Reproduce the data below word for word.
++++++++++
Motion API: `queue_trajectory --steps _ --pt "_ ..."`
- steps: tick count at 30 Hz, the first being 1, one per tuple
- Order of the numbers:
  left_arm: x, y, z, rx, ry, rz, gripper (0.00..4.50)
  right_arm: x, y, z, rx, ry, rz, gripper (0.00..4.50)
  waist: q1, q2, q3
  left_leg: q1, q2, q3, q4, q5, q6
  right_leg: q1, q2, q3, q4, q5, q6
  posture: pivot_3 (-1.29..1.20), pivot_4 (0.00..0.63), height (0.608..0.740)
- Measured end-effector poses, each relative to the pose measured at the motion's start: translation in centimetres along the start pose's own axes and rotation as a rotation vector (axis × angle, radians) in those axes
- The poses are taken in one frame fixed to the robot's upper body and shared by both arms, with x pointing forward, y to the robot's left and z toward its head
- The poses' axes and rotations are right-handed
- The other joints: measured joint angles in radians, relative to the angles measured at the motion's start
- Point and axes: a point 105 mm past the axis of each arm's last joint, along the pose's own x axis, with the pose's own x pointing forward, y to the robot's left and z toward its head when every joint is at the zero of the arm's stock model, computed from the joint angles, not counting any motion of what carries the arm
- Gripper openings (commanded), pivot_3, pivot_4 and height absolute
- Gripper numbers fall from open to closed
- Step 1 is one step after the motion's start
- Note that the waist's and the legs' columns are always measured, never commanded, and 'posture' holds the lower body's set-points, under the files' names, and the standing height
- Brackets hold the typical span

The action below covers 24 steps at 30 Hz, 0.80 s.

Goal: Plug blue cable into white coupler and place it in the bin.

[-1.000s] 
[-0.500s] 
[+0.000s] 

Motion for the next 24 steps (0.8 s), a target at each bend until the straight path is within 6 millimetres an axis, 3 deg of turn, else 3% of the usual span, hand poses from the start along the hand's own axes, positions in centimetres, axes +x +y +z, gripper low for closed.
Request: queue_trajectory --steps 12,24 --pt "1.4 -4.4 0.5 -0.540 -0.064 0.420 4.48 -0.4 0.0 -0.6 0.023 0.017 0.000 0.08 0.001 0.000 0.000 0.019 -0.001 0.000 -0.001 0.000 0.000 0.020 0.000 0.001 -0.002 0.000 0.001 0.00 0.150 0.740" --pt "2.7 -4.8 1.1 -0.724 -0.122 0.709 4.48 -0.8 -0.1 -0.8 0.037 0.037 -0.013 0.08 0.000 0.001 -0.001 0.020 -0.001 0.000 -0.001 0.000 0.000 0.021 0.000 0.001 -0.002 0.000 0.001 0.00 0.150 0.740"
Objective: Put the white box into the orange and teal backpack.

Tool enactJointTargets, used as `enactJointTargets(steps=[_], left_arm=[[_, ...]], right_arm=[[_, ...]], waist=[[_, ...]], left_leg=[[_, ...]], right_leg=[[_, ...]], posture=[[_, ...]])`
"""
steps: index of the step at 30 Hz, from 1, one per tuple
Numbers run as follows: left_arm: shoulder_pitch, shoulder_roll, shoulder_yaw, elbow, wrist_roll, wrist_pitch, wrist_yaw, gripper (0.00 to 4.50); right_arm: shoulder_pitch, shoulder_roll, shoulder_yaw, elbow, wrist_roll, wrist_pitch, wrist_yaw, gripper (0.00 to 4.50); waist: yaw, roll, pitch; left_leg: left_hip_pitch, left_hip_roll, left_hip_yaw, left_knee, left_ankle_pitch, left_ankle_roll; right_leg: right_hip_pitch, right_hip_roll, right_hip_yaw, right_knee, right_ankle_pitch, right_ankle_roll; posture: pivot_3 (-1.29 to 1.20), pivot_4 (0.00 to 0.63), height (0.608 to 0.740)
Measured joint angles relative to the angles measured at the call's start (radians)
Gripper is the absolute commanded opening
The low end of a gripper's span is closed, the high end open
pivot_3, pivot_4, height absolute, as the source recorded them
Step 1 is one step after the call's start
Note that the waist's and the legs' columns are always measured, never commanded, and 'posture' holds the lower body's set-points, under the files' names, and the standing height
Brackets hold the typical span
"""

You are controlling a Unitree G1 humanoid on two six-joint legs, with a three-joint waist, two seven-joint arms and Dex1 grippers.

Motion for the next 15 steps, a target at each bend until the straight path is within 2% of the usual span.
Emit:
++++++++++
### RESPONSE TO THIS EXERCISE
Motion API: `queue_trajectory --steps _ --pt "_ ..."`
- steps: tick count at 30 Hz, the first being 1, one per tuple
- Order of the numbers:
  left_arm: x, y, z, rx, ry, rz, gripper (0.00..4.50)
  right_arm: x, y, z, rx, ry, rz, gripper (0.00..4.50)
  waist: q1, q2, q3
  left_leg: q1, q2, q3, q4, q5, q6
  right_leg: q1, q2, q3, q4, q5, q6
  posture: pivot_3 (-1.29..1.20), pivot_4 (0.00..0.63), height (0.608..0.740)
- Measured end-effector poses, each relative to the pose measured at the motion's start: translation in centimetres along the start pose's own axes and rotation as a rotation vector (axis × angle, radians) in those axes
- The poses are taken in one frame fixed to the robot's upper body and shared by both arms, with x pointing forward, y to the robot's left and z toward its head
- The poses' axes and rotations are right-handed
- The other joints: measured joint angles in radians, relative to the angles measured at the motion's start
- Point and axes: a point 105 mm past the axis of each arm's last joint, along the pose's own x axis, with the pose's own x pointing forward, y to the robot's left and z toward its head when every joint is at the zero of the arm's stock model, computed from the joint angles, not counting any motion of what carries the arm
- Gripper openings (commanded), pivot_3, pivot_4 and height absolute
- Gripper numbers fall from open to closed
- Step 1 is one step after the motion's start
- Note that the waist's and the legs' columns are always measured, never commanded, and 'posture' holds the lower body's set-points, under the files' names, and the standing height
- Brackets hold the typical span

The action below covers 24 steps at 30 Hz, 0.80 s.

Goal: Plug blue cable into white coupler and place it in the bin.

[-1.000s] 
[-0.500s] 
[+0.000s] 

Motion for the next 24 steps (0.8 s), a target at each bend until the straight path is within 6 millimetres an axis, 3 deg of turn, else 3% of the usual span, hand poses from the start along the hand's own axes, positions in centimetres, axes +x +y +z, gripper low for closed.
Request: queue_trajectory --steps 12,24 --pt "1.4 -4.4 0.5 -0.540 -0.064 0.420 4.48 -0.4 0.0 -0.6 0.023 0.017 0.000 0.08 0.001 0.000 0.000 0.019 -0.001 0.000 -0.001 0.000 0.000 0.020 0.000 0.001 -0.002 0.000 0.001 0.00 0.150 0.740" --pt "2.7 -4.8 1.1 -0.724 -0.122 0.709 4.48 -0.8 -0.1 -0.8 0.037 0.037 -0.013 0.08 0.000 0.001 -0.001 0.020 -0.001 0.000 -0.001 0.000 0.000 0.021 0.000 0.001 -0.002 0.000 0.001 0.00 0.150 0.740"
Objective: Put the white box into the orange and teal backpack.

Tool enactJointTargets, used as `enactJointTargets(steps=[_], left_arm=[[_, ...]], right_arm=[[_, ...]], waist=[[_, ...]], left_leg=[[_, ...]], right_leg=[[_, ...]], posture=[[_, ...]])`
"""
steps: index of the step at 30 Hz, from 1, one per tuple
Numbers run as follows: left_arm: shoulder_pitch, shoulder_roll, shoulder_yaw, elbow, wrist_roll, wrist_pitch, wrist_yaw, gripper (0.00 to 4.50); right_arm: shoulder_pitch, shoulder_roll, shoulder_yaw, elbow, wrist_roll, wrist_pitch, wrist_yaw, gripper (0.00 to 4.50); waist: yaw, roll, pitch; left_leg: left_hip_pitch, left_hip_roll, left_hip_yaw, left_knee, left_ankle_pitch, left_ankle_roll; right_leg: right_hip_pitch, right_hip_roll, right_hip_yaw, right_knee, right_ankle_pitch, right_ankle_roll; posture: pivot_3 (-1.29 to 1.20), pivot_4 (0.00 to 0.63), height (0.608 to 0.740)
Measured joint angles relative to the angles measured at the call's start (radians)
Gripper is the absolute commanded opening
The low end of a gripper's span is closed, the high end open
pivot_3, pivot_4, height absolute, as the source recorded them
Step 1 is one step after the call's start
Note that the waist's and the legs' columns are always measured, never commanded, and 'posture' holds the lower body's set-points, under the files' names, and the standing height
Brackets hold the typical span
"""

You are controlling a Unitree G1 humanoid on two six-joint legs, with a three-joint waist, two seven-joint arms and Dex1 grippers.

Motion for the next 15 steps, a target at each bend until the straight path is within 2% of the usual span.
Emit:

The exercise is now finished.